The last work that engaged his hand was for the common people: a translation of the four canonical Gospels. This work will be taken by not a few to emphasize the fact that in turning away from the Christianity of the churches, the organized Christianity of the day, Lamennais believed he was but returning to the Christianity of Christ.

The vitality, variety, and power of his genius are seen in the fact that his works are a treasury from which the leaders of prominent and opposing religious movements have largely borrowed their arguments. Both Liberals and Ultramontanists find in them materials suitable to their use. De Maistre and Lamennais were favorite authors with the second school of tractarians.

In his earlier career he tried to realize his ideal of a religious democracy by allying the people and the Pope against the monarchy, in contrast with de Maistre, whose plan was a system of union between papal and regal absolutism.
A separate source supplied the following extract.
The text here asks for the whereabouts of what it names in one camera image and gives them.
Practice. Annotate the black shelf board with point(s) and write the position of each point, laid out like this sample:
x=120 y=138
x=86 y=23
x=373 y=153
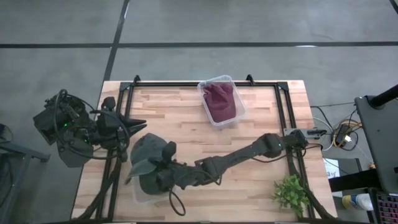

In the later part, he sought to exalt the people to supremacy in spite of both the Pope and civil monarchy. He became the prophet and inspirer of Modern Christian Socialism. That part of his "Essay on Indifference" which treats of the fragments of Divine truth held by all peoples that the ethnic religions are not simply devil-invented delusions is conceived in the very spirit and anticipates many of the approved conclusions of the best works in Comparative Religion of today.